To this end, Maurie D. McInnis’s essay, “The Liberty and Tyranny of Jefferson’s Academical Village” examines the ways in which the University perpetuated the culture of the aristocratic white male. Young southern white men away from home for the first time often used their position over slaves as a way to assert dominance and develop independence in keeping with the ideals of the society in which they had been raised. As McInnis observes, students were not allowed to bring slaves of their own to campus, and yet slavery was ever present and the school in fact depended upon slave labor to keep operating smoothly. By extension, the presence of slaves on campus gave young white men ample opportunities to practice dominance. Just as the perpetuation of slavery was at odds with the nation’s ideals at its founding, so this perpetuation of the system of slavery at the University of Virginia stands in stark contrast to Jefferson’s ideals of education as a means to maintain liberty.

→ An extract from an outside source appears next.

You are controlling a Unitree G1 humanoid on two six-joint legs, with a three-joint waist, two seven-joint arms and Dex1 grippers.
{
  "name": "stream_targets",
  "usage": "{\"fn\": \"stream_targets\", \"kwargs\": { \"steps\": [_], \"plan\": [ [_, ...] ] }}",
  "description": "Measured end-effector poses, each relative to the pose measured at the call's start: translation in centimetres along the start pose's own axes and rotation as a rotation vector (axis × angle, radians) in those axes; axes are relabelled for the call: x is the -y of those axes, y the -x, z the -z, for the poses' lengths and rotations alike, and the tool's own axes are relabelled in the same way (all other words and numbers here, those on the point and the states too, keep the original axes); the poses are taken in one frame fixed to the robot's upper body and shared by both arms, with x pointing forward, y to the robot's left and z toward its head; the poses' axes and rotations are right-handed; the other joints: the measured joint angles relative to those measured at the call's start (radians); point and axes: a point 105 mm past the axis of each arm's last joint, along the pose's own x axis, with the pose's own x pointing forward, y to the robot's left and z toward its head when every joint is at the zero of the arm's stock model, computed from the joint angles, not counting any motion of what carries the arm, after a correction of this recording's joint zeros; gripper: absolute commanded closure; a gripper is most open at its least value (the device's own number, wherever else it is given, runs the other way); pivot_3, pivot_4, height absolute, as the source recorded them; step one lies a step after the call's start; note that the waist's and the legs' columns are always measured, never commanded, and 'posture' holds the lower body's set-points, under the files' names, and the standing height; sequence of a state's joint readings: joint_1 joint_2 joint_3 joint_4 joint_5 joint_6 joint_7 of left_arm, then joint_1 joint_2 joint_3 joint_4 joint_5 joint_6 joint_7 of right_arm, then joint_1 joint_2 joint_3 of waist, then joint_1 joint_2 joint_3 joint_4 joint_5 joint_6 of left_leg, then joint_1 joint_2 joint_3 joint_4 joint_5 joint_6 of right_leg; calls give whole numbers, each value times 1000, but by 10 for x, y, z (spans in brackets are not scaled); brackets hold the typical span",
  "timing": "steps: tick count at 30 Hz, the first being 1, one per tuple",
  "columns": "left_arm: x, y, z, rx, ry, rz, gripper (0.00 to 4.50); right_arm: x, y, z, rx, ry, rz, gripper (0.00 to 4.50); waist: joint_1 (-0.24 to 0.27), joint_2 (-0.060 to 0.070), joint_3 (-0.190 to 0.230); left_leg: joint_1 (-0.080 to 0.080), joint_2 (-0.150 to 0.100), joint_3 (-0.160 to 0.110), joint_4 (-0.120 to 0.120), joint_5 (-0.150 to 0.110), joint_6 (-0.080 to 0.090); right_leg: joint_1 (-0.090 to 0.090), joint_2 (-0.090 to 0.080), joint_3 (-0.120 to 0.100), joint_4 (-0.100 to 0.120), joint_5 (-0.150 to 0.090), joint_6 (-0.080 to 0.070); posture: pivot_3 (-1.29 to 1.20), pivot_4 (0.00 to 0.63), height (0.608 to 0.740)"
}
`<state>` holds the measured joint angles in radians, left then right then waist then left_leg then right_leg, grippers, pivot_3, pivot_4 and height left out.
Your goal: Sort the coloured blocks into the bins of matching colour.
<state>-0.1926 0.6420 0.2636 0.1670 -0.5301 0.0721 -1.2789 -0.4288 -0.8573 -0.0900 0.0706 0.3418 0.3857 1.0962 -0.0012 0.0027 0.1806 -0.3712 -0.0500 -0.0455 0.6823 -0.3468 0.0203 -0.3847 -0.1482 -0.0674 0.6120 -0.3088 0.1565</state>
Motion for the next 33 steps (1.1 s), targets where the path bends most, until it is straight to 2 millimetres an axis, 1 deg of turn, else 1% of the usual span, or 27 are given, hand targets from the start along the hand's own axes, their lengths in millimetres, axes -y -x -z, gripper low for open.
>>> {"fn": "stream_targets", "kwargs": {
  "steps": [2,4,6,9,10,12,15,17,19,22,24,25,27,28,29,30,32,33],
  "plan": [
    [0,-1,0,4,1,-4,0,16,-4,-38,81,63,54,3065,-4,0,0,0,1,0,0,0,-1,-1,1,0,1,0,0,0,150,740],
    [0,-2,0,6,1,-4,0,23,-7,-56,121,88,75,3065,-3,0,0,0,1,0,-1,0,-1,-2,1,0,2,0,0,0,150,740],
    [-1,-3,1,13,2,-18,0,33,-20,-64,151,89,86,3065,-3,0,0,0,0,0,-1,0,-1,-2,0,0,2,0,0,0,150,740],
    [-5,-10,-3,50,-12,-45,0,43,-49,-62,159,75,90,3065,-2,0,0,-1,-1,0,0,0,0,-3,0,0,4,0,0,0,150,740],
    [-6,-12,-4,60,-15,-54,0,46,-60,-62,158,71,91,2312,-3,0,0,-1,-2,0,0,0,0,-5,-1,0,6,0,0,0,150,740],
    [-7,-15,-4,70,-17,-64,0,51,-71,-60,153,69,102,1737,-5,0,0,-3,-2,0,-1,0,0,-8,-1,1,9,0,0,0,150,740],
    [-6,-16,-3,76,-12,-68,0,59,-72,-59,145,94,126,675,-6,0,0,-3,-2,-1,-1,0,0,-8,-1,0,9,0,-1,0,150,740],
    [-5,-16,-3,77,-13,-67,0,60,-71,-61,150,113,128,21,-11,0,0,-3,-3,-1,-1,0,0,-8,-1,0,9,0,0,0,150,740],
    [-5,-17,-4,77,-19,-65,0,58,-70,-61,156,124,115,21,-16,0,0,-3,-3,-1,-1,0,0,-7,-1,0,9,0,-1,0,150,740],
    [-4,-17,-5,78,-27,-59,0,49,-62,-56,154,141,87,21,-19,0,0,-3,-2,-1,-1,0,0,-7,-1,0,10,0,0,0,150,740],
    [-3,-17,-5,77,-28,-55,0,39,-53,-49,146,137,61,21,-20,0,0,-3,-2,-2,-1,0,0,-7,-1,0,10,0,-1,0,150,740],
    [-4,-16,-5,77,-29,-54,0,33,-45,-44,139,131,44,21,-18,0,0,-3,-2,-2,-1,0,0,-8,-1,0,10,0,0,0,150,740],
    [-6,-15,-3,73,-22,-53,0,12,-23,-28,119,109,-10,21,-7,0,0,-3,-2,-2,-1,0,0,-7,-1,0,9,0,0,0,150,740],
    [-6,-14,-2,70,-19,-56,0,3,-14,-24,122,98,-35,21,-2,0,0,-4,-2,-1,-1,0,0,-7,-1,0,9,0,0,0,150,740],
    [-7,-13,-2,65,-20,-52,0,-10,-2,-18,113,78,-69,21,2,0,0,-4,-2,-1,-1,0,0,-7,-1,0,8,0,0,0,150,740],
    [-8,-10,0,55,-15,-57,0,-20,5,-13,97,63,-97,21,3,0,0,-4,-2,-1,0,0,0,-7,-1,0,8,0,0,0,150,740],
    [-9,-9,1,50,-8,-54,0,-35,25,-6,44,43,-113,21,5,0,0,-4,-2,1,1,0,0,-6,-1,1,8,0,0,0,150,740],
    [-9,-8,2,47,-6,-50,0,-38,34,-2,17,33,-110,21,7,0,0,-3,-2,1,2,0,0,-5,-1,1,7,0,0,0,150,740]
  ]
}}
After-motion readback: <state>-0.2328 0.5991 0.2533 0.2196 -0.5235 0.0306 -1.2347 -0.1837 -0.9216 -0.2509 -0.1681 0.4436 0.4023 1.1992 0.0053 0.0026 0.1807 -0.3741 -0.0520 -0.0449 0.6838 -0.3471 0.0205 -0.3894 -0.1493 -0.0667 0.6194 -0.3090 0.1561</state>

The last two sections of the book “Jefferson’s Mind for the University” and “An Educated Nation,” dive into particulars of education and curriculum that provide interesting insights into contributions pioneered by the University of Virginia in fields like medicine and law as well as providing insight into Jefferson’s own mind and his passion for his own continuing education. Readers may be familiar with a Thomas Jefferson quote in which he simply stated, “I cannot live without books.” An essay by Jurretta Jordan Heckscher demonstrates exactly how important books were to Jefferson and the careful attention and care he gave books in his own collection as well as those he curated for the University’s library. As readers will see, Jefferson truly found a friend in the printed page. Interesting as well given Jefferson’s strong advocacy for freedom of religion is a particularly nuanced essay by Cameron Addis that examines the place of religion at the University. Unique among other colleges and universities at the time, Jefferson’s university was not affiliated with a religious denomination, nor were students required to attend or receive religious education while in attendance. This does not mean, however, that religion was completely absent, especially in light of events such as the Second Great Awakening.

Overall, this collection of essays has a lot to offer and touches on a variety of subjects in relation to the founding of the University of Virginia, Thomas Jefferson’s theories on education and its role in the new country, and the continuing impact of the University on education. Most of the essays are concise and the volume includes numerous illustrations throughout. Given the wide scope of topics these essays explore, some readers are bound to be more interested in some topics than others. However, the expansive selections of this volume also invite readers beyond those who are interested in Jefferson to include those who are intrigued by the history of education in the early Republic. To those who are not only interested in but perhaps also work in educational fields or university settings, Jefferson’s theories on education, the way he implemented them in his university, and the way these legacies extend to the modern day will be especially interesting.